The capture of the tower came at no small cost. Thompson's battalion lost 6 men killed and sustained more than 50 wounded, while claiming 20 enemy dead. That night, Captain Harrington left one squad in the tower and established his CP in a damaged house below the wall. In a surprise night attack, the NVA retook the tower for a brief period. According to Harrington, the Marine squad fell back without orders and the company commander at the base of the tower suddenly saw North Vietnamese soldiers crawling over the rubble of the tower. Laying down a base of fire from his defensive positions, Captain Harrington led another squad in a counterattack. The tower finally remained in Marine hands.39

Continuing the Advance

On the morning of the 16th, the battalion continued to push southeast along the Citadel Wall. Major Thompson's Marines immediately made contact, "engaging the enemy at extremely close range." Despite heavy enemy resistance, the 1st Battalion advanced about 150 yards. At that point, Major Thompson called a halt to allow fresh supplies reach the battalion. In the days' fighting, the Marines accounted for another 63 North Vietnamese dead while sustaining casualties of 7 killed and 47 wounded.40

For the next few days the 1st Battalion met the same close-quarter resistance from the enemy. In contrast to the enemy in southern Hue, the battalion discovered that the NVA units in the Citadel employed "better city-fighting tactics, improved the already formidable defenses, dug trenches, built roadblocks and conducted counterattacks to regain redoubts which were important to ... [their] defensive scheme." Major Thompson later observed that the older city consisted of "row after row of single-story, thick-walled masonry houses jammed close together and occasionally separated by alleyways or narrow streets." The Marines encountered "hundreds of naturally camouflaged, mutually supporting, fortified positions." Moreover, according to the battalion commander, "both of our flanks were exposed to enemy." To the east, or left flank, four- or five-story houses stood outside the moat from which the "NVA were able to dominate the top of the Citadel wall with observation and fire." To the west, or right flank, the "imperial palace provided the enemy a haven from which he could deliver small arms, rocket and mortar fire." Eventually Thompson received permission to fire mortars and on a "few occasions to have the ARVN fire artillery for us inside... the palace walls." As Major Thompson wrote in 1980, the enemy "had everything going for him."41

Thompson countered the enemy fixed defenses with heavy artillery, naval gunfire, liberal use of riot control agents, and when the weather permitted, fixed-wing support.
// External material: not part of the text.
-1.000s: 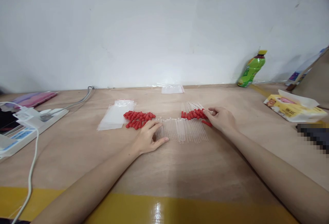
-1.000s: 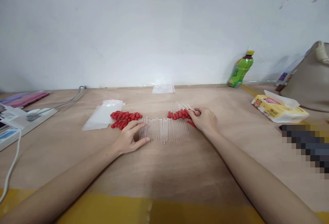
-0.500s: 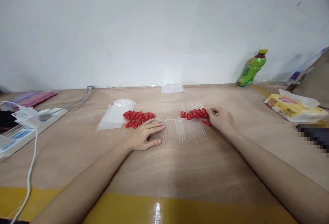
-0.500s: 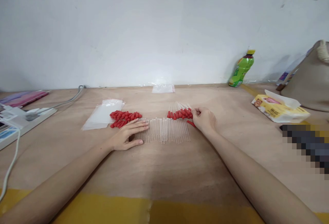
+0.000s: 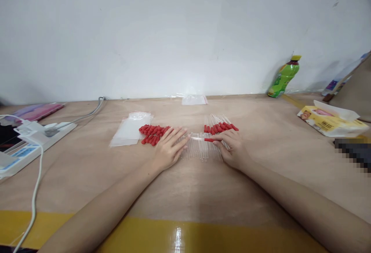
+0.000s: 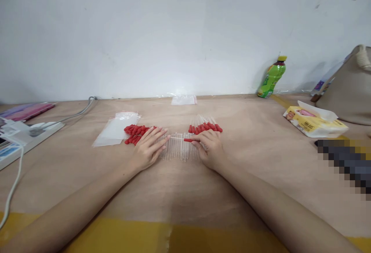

Major Thompson observed, however, "there was slow, misty cold rain falling constantly. I don't recall seeing the sun during that period and the cloud cover broke enough to allow close air support on about three brief occasions." The Marine battalion commander depended largely on his unit's own firepower, espe-


* In 1980, Colonel Harrington in his comments to Keith Nolan recalled only one air strike while he was in Hue and that was while he was attached to the 2d Battalion, 5th Marines. Harrington Comments on Nolan ms, dtd 24May83 (Harrington Folder, Nolan Papers). The battalion report, however, mentions that the battalion controlled a flight of A4s against the Citadel wall. 1/5 AAR, Opn Hue City.

** A search of award recommendations failed to locate any prepared for Private First Class Holiday for this action.